[TASK TO COMPLETE]:
Reproduce the first line of the entries that follow and each later line, word for word, ending with the one containing "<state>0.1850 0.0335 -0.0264".

++++ PROVIDED RECORDS

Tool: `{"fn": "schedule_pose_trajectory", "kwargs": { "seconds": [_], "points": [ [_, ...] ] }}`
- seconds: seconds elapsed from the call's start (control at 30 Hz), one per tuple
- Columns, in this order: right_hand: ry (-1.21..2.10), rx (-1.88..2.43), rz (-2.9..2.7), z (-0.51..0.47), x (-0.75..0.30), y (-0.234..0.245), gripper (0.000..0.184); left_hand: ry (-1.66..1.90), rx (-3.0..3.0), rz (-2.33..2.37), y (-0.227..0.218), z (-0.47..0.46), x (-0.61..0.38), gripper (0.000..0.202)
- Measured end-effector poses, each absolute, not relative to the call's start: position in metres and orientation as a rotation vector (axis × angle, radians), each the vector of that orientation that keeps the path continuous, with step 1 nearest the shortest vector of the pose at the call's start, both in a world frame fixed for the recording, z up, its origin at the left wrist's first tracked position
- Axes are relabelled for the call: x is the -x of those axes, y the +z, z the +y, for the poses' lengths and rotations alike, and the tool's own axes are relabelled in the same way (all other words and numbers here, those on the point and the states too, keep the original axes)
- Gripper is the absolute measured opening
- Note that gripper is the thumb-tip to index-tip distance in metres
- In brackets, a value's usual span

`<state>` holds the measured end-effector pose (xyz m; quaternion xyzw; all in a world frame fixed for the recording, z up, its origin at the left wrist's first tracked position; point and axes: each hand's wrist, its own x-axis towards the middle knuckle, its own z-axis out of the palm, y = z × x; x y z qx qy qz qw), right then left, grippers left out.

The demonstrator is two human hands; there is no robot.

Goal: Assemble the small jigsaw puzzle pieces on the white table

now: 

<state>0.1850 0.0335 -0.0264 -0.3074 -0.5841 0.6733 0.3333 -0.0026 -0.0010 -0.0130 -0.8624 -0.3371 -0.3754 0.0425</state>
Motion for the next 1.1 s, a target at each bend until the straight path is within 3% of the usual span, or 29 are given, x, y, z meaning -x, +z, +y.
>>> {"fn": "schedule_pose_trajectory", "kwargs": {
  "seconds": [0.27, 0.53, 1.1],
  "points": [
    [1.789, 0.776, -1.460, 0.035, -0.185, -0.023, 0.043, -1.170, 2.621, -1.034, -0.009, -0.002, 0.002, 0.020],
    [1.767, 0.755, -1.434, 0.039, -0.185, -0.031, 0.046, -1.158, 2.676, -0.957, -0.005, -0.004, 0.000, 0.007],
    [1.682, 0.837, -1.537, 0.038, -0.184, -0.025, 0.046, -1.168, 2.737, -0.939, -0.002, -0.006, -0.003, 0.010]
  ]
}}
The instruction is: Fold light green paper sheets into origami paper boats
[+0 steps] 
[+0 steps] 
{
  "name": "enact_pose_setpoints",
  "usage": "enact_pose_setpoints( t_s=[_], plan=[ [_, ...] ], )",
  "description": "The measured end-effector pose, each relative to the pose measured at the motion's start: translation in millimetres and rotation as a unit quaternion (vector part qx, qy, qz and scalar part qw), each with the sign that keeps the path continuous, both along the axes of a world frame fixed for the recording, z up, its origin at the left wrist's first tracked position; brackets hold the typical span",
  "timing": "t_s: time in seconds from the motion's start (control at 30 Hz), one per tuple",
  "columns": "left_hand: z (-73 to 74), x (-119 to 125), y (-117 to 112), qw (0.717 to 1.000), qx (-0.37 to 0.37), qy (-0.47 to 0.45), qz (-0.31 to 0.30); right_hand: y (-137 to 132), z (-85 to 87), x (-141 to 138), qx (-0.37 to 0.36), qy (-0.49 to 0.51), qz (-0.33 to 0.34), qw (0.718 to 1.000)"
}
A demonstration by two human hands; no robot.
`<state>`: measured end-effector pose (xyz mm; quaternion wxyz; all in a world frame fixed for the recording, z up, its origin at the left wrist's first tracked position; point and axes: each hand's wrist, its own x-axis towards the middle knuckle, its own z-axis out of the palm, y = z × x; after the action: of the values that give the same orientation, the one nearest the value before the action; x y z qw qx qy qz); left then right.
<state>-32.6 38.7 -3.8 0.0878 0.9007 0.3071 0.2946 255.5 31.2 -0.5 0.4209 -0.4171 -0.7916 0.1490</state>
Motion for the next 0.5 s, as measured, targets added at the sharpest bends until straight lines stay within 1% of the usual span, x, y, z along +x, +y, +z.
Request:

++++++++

[RESPONSE BELOW]:
Tool: `{"fn": "schedule_pose_trajectory", "kwargs": { "seconds": [_], "points": [ [_, ...] ] }}`
- seconds: seconds elapsed from the call's start (control at 30 Hz), one per tuple
- Columns, in this order: right_hand: ry (-1.21..2.10), rx (-1.88..2.43), rz (-2.9..2.7), z (-0.51..0.47), x (-0.75..0.30), y (-0.234..0.245), gripper (0.000..0.184); left_hand: ry (-1.66..1.90), rx (-3.0..3.0), rz (-2.33..2.37), y (-0.227..0.218), z (-0.47..0.46), x (-0.61..0.38), gripper (0.000..0.202)
- Measured end-effector poses, each absolute, not relative to the call's start: position in metres and orientation as a rotation vector (axis × angle, radians), each the vector of that orientation that keeps the path continuous, with step 1 nearest the shortest vector of the pose at the call's start, both in a world frame fixed for the recording, z up, its origin at the left wrist's first tracked position
- Axes are relabelled for the call: x is the -x of those axes, y the +z, z the +y, for the poses' lengths and rotations alike, and the tool's own axes are relabelled in the same way (all other words and numbers here, those on the point and the states too, keep the original axes)
- Gripper is the absolute measured opening
- Note that gripper is the thumb-tip to index-tip distance in metres
- In brackets, a value's usual span

`<state>` holds the measured end-effector pose (xyz m; quaternion xyzw; all in a world frame fixed for the recording, z up, its origin at the left wrist's first tracked position; point and axes: each hand's wrist, its own x-axis towards the middle knuckle, its own z-axis out of the palm, y = z × x; x y z qx qy qz qw), right then left, grippers left out.

The demonstrator is two human hands; there is no robot.

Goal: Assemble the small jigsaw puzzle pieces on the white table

now: 

<state>0.1850 0.0335 -0.0264 -0.3074 -0.5841 0.6733 0.3333 -0.0026 -0.0010 -0.0130 -0.8624 -0.3371 -0.3754 0.0425</state>

Nothing remains to be added to the response.